Supplied information:
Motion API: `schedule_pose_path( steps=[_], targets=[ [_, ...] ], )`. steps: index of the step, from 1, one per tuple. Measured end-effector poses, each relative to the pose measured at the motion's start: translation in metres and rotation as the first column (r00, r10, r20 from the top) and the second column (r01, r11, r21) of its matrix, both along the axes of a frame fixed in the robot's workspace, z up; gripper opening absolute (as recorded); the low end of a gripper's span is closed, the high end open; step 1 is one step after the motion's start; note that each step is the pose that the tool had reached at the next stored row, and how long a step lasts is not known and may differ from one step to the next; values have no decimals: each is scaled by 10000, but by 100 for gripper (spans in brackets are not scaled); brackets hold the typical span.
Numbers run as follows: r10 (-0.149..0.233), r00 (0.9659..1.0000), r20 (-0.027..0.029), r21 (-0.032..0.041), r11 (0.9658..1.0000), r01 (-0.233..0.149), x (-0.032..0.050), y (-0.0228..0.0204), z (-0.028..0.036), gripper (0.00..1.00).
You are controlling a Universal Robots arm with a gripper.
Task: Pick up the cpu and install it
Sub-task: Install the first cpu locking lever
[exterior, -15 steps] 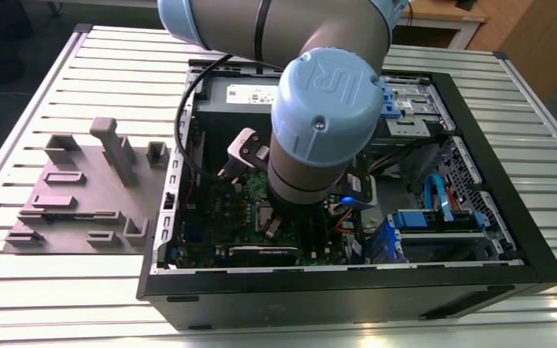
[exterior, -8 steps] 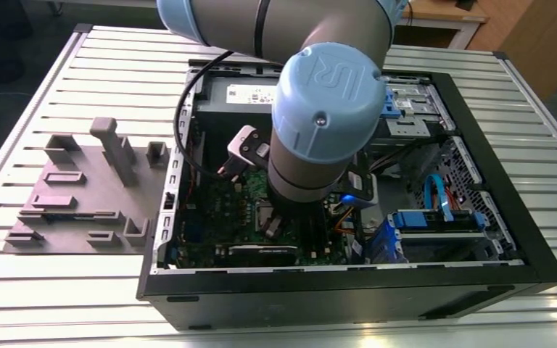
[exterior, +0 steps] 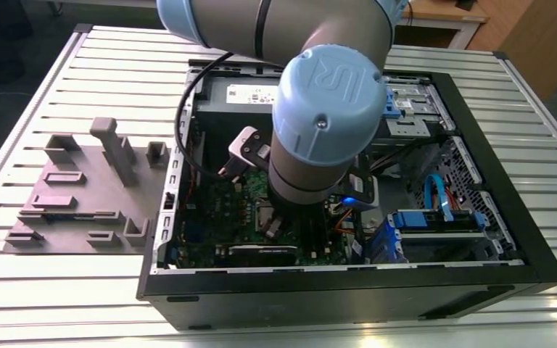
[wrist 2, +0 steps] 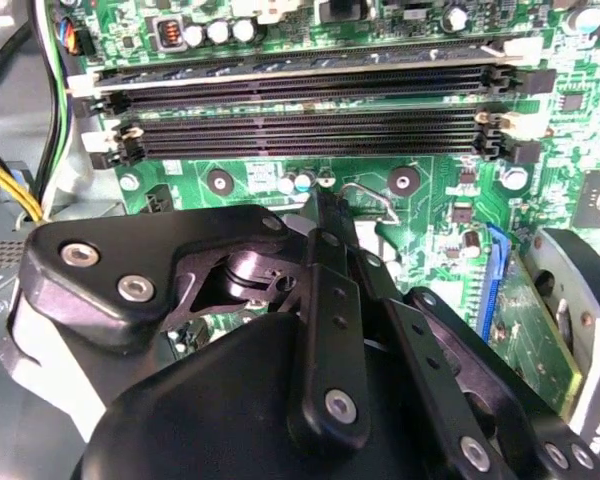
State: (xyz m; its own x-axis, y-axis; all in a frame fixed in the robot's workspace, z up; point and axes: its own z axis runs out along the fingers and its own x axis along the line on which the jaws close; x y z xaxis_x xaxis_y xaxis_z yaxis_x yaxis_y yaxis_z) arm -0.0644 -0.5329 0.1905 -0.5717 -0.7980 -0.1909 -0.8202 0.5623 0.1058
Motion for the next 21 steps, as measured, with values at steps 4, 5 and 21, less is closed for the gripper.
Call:
schedule_pose_path(
  steps=[4,5,21],
  targets=[
    [-143,9999,-2,-4,9999,143,2,-12,-33,10],
    [-164,9999,-1,-4,9999,164,2,-12,-35,10],
    [-460,9989,1,-222,9987,460,56,-11,8,10]
  ],
)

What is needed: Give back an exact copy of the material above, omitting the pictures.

The completed task:
Motion API: `schedule_pose_path( steps=[_], targets=[ [_, ...] ], )`. steps: index of the step, from 1, one per tuple. Measured end-effector poses, each relative to the pose measured at the motion's start: translation in metres and rotation as the first column (r00, r10, r20 from the top) and the second column (r01, r11, r21) of its matrix, both along the axes of a frame fixed in the robot's workspace, z up; gripper opening absolute (as recorded); the low end of a gripper's span is closed, the high end open; step 1 is one step after the motion's start; note that each step is the pose that the tool had reached at the next stored row, and how long a step lasts is not known and may differ from one step to the next; values have no decimals: each is scaled by 10000, but by 100 for gripper (spans in brackets are not scaled); brackets hold the typical span.
Numbers run as follows: r10 (-0.149..0.233), r00 (0.9659..1.0000), r20 (-0.027..0.029), r21 (-0.032..0.041), r11 (0.9658..1.0000), r01 (-0.233..0.149), x (-0.032..0.050), y (-0.0228..0.0204), z (-0.028..0.036), gripper (0.00..1.00).
You are controlling a Universal Robots arm with a gripper.
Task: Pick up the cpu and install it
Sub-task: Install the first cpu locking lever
[exterior, -15 steps] 
[exterior, -8 steps] 
[exterior, +0 steps] 
[wrist 2, +0 steps] 
State: (xyz m; its own x-axis, y-axis; all in a frame fixed in the robot's workspace, z up; point and axes: its own z axis runs out along the fingers and its own x axis along the line on which the jaws close; x y z xaxis_x xaxis_y xaxis_z yaxis_x yaxis_y yaxis_z) arm -0.0644 -0.5329 0.1905 -0.5717 -0.7980 -0.1909 -0.8202 0.5623 0.1058
Motion for the next 21 steps, as measured, with values at steps 4, 5 and 21, less is closed for the gripper.
Call:
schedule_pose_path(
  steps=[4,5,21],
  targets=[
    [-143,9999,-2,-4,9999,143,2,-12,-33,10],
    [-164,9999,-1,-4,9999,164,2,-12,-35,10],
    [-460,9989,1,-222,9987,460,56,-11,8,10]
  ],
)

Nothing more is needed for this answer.